High-frequency trading (HFT)
This strategy leverages on complex algorithms to exploit small and short-term market inefficiencies on a large scale. It involves automated trading platforms and powerful computers and is as such mainly employed by investment banks, hedge funds, and institutional investors to run and execute large transactions at high speed.
Such technologies enable traders to execute millions of orders concurrently, scan multiple markets and exchanges in seconds, and identify competitive edges and emerging trends in seconds.
This approach entails trading in a range between support and resistance lines that have been holding strong consistently. Looking for signals, traders may take positions on either side of the range, in the hope that prices will ‘breakout’ from their existing range and form a new trend.
Is it feasible to make a living as a Day Trader?
Day trading involves short and quick price movements within the day and requires traders to be able to react quickly to changes. As such, it is best suited for experienced investors who have deep knowledge of the instruments and markets they have chosen to trade-in.
Technical analysis is also critical to a successful day trading strategy and allows traders to make use of different indicators to analyse the markets and develop an understanding of how a given asset may move, how strong the movement may be, and how long it could last.
Still, in most cases, combining technical and fundamental analysis gives experienced investors an edge over others.
In order to be a successful day trader, it is also important to develop a clear day trading strategy with disciplined risk management limits.
Day trading involves using high levels of leverage to control larger positions on the market with a smaller initial investment.
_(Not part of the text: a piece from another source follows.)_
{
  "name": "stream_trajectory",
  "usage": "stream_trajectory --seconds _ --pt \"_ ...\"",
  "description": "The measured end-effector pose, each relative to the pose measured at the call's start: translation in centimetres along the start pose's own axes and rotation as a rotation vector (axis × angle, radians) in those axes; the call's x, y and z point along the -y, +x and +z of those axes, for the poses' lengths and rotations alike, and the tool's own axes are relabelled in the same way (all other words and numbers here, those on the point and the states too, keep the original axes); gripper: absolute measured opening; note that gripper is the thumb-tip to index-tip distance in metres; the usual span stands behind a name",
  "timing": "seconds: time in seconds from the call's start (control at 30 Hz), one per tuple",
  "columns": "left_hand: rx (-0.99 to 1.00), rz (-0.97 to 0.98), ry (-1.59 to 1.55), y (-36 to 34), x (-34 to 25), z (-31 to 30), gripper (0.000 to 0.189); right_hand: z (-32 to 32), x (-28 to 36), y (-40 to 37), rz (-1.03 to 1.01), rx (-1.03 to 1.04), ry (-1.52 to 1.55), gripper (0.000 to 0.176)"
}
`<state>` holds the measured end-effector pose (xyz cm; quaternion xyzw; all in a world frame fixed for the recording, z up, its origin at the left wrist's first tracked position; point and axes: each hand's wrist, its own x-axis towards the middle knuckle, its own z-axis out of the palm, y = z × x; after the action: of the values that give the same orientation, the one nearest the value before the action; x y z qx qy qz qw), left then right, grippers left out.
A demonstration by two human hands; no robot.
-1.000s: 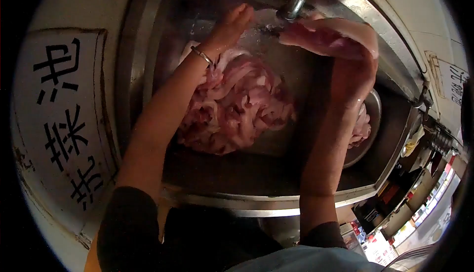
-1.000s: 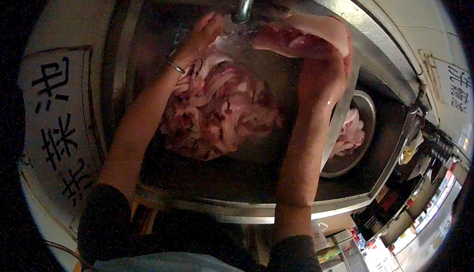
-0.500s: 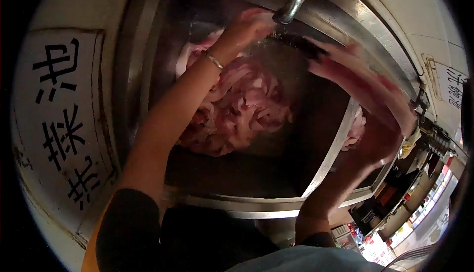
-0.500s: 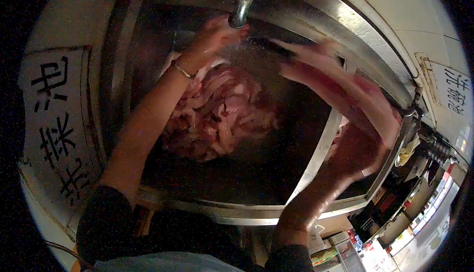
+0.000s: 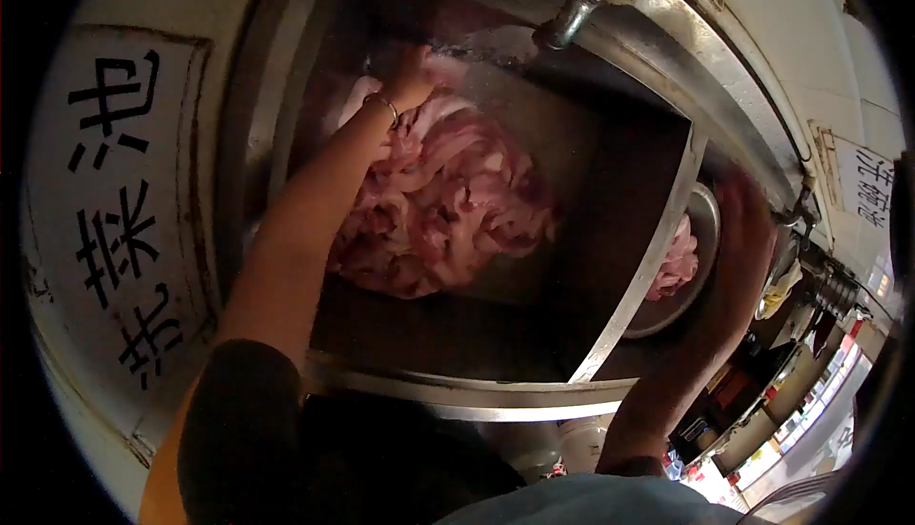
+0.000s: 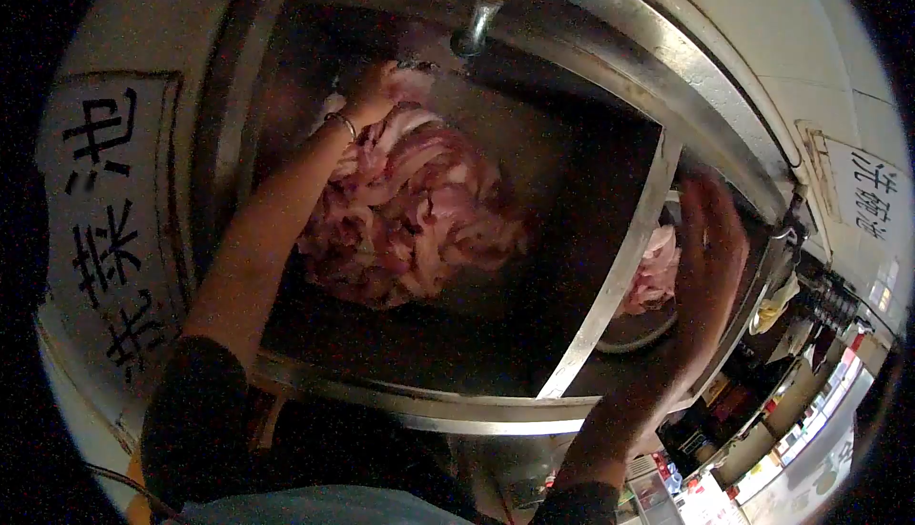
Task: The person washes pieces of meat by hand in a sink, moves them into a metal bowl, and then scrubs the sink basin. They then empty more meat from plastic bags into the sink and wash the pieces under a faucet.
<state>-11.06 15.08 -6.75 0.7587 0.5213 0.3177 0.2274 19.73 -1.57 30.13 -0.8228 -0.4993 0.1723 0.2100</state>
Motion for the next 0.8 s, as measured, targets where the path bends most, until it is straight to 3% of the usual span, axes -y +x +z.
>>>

This means that the price movements are often small, but leverage enables investors to maximise their profit in a single day.
The inverse is also true – financial leverage can be risky and requires a thorough understanding of the markets as loss can also be magnified. This is another reason why day trading is recommended only for experienced investors.
Overall, to possibly make a decent living off day trading, it is imperative to have a solid trading strategy that integrates technical analysis, discipline, appropriate tooling, and a keen understanding of trading psychology.
Day trading isn’t a get rich quick scheme, and one can lose all their money without the proper background and knowledge.
Despite the existence of many successful day traders, having a solid execution, and an exit strategy, is a necessity. Overall, the risks involved in day trading can be justified with intelligent execution and discipline.